■ WHAT IS REQUIRED
Nothing but the lines from the start of the records below through the line that has "Please give the outline of every instance of the white wire" should appear, each exactly as given.

(Records from a collection)
....................
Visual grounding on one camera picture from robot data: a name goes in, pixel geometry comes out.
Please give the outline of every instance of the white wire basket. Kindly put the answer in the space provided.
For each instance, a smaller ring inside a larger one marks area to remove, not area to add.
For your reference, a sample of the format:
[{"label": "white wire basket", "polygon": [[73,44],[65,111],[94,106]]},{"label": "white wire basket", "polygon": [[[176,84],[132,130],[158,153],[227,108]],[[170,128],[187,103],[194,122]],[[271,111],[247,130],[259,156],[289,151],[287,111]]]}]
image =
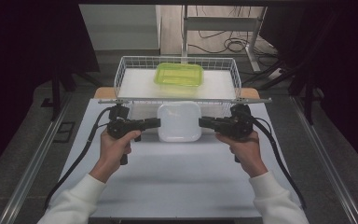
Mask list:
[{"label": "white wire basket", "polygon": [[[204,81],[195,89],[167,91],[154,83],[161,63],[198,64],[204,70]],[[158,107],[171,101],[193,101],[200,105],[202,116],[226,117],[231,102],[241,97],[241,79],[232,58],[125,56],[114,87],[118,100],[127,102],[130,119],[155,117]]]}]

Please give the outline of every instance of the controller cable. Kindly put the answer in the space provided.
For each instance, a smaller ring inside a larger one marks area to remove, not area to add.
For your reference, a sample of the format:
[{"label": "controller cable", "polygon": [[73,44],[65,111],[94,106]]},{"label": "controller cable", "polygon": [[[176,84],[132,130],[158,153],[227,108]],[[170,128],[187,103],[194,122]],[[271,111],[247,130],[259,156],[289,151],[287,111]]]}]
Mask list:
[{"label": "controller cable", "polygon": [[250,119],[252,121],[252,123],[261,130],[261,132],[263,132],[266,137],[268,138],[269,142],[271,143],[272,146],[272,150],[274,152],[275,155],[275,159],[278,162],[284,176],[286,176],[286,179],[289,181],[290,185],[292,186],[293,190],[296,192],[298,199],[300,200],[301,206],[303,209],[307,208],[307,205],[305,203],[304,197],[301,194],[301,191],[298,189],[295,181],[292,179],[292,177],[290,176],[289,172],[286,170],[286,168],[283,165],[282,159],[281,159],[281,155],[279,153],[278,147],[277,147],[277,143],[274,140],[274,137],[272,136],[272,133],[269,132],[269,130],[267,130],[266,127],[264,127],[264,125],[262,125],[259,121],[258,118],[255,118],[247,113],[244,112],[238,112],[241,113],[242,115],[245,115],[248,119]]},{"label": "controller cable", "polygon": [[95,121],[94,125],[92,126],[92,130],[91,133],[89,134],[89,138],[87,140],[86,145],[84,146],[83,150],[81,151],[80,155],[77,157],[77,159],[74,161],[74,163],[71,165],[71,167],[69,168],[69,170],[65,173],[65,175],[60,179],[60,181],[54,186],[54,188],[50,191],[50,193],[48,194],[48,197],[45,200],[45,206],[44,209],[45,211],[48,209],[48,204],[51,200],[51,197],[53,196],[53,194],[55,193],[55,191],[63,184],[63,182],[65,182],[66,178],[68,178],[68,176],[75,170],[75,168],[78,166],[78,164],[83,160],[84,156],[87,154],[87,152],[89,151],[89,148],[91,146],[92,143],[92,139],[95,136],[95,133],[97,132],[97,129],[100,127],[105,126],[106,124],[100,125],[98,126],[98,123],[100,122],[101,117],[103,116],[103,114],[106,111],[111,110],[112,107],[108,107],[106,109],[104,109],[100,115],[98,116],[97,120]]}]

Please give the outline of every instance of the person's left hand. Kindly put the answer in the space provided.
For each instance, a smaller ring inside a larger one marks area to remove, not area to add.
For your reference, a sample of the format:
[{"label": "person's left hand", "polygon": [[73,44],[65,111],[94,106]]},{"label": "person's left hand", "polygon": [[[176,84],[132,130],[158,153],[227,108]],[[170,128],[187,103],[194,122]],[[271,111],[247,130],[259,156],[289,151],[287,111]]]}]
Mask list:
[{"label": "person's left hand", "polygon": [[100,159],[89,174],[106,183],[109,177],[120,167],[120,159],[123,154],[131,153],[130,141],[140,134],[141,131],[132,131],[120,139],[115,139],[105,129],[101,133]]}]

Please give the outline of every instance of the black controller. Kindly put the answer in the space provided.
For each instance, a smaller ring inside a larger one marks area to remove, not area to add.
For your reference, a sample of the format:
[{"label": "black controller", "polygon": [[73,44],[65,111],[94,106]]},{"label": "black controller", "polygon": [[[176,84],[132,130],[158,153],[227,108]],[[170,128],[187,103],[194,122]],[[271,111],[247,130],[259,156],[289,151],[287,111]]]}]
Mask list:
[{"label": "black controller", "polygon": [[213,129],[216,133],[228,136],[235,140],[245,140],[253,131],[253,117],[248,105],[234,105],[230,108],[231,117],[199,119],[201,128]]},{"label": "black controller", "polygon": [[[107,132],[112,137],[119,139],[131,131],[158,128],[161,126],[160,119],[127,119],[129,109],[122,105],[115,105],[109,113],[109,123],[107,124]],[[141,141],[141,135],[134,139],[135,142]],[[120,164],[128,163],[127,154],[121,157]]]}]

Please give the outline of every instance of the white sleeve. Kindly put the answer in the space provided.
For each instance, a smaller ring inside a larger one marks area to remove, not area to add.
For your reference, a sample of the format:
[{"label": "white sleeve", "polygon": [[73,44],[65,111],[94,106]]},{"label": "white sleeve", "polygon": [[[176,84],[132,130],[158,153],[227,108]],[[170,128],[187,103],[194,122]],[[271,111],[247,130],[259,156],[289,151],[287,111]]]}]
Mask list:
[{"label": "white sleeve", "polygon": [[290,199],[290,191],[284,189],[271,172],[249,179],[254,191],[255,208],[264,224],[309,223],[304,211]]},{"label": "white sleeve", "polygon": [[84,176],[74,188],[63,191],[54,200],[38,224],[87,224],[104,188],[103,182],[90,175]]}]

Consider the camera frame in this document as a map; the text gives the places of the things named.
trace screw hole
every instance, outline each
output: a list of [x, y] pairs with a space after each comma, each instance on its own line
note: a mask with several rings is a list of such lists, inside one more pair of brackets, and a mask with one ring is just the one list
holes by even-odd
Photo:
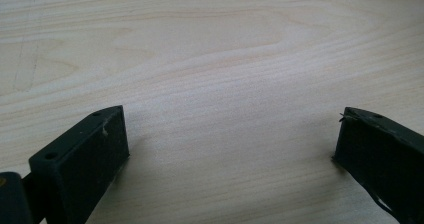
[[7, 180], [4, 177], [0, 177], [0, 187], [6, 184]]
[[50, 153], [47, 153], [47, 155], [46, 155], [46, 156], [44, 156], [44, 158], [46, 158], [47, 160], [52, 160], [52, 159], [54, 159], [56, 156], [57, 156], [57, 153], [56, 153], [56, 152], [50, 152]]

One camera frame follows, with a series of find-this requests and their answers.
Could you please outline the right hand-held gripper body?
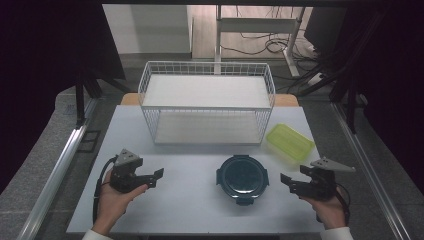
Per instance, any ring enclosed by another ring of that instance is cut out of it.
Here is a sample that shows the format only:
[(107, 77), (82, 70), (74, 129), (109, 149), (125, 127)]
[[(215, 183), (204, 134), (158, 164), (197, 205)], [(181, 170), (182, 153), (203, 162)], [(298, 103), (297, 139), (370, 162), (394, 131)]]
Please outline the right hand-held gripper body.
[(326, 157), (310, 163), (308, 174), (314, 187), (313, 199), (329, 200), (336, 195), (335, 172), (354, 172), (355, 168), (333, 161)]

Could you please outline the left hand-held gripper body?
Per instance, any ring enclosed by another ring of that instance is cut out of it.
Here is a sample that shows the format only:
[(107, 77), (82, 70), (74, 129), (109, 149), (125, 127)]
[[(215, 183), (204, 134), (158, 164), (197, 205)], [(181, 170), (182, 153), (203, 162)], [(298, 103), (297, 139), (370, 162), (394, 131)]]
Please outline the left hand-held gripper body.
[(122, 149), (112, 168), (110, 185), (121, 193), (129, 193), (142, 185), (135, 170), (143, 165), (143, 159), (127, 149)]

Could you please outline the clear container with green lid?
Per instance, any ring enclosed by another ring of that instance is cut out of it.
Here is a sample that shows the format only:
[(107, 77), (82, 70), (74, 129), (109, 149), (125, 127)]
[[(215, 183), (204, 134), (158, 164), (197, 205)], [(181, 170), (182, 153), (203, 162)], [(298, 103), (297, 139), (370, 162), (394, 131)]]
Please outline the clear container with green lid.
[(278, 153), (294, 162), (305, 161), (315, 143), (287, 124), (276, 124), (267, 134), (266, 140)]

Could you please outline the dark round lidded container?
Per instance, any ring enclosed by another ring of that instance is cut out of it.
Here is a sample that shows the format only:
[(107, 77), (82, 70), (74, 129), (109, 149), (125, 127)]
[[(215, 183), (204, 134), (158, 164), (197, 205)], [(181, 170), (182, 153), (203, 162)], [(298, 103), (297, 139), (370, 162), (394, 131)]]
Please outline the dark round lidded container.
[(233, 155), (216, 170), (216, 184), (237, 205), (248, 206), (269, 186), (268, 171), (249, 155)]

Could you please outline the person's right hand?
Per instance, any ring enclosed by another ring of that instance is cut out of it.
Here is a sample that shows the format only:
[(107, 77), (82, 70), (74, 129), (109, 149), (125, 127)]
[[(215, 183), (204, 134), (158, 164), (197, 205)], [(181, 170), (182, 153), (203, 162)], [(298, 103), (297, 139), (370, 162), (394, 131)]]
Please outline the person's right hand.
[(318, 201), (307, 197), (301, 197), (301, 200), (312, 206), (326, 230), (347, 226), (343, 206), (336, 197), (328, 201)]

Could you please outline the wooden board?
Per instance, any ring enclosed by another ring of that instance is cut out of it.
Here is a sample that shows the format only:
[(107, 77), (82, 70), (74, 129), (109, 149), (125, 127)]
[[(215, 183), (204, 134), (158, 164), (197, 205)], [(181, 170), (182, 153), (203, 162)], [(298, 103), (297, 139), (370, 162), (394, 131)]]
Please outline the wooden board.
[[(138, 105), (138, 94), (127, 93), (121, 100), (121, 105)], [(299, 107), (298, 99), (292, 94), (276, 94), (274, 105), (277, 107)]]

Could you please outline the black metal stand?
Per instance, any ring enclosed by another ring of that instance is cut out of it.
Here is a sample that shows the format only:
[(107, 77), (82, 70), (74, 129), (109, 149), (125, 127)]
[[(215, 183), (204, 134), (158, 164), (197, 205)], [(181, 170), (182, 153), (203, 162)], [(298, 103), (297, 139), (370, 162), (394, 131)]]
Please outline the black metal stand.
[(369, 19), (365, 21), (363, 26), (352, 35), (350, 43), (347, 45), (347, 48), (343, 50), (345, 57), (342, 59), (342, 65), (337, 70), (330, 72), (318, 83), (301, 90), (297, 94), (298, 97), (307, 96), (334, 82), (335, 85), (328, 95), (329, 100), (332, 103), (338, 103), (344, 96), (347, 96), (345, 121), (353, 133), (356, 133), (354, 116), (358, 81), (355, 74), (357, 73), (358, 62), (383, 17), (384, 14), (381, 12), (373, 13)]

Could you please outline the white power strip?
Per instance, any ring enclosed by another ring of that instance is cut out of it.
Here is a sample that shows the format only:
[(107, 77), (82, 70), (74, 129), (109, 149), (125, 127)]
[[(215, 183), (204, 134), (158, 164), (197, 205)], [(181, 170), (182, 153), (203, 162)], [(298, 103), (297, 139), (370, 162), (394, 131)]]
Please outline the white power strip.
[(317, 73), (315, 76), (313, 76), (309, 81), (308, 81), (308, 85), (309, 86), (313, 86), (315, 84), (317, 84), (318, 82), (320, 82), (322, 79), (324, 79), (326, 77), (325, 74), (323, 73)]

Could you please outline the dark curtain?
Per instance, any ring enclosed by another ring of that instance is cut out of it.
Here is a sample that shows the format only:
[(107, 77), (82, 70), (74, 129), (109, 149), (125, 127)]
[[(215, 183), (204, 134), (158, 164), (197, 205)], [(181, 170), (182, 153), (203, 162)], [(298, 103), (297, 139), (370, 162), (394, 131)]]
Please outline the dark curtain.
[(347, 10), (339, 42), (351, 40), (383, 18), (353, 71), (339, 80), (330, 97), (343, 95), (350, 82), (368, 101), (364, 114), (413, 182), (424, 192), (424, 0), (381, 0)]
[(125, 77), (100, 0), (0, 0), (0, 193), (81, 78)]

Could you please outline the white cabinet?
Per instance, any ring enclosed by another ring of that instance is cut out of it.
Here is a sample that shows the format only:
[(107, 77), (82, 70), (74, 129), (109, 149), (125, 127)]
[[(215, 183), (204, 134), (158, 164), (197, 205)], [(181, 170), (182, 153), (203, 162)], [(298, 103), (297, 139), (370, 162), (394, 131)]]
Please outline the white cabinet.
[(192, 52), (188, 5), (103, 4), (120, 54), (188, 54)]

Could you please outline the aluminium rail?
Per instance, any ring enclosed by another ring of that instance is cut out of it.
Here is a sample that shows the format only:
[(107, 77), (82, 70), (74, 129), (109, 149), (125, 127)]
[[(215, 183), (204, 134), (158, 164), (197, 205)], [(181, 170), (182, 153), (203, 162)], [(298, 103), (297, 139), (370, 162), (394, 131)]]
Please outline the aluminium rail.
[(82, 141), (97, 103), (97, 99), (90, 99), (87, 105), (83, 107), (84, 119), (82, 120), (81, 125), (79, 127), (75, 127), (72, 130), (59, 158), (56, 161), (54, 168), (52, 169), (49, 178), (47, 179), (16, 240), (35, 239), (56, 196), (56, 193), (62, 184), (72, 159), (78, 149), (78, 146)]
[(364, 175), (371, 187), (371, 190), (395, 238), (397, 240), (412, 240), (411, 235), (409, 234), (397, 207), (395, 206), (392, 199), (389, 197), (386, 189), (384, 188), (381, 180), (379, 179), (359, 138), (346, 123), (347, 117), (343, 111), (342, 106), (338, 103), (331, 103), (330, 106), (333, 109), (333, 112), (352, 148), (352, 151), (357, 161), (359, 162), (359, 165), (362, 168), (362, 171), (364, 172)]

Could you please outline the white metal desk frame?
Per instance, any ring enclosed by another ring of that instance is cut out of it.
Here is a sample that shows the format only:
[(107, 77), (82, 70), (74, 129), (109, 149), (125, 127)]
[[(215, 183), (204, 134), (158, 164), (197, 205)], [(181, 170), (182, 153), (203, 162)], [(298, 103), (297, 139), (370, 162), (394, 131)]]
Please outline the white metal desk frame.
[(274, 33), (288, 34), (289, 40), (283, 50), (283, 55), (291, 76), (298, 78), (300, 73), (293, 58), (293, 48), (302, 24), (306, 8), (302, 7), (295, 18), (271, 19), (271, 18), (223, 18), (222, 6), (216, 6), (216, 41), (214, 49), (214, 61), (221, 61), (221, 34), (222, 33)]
....................
■ RESULT FOR THIS TASK
Visual grounding on one camera picture from robot data: a name goes in, pixel geometry comes out.
Please give the outline of every instance of the white wire basket. Kindly put the answer in the space provided.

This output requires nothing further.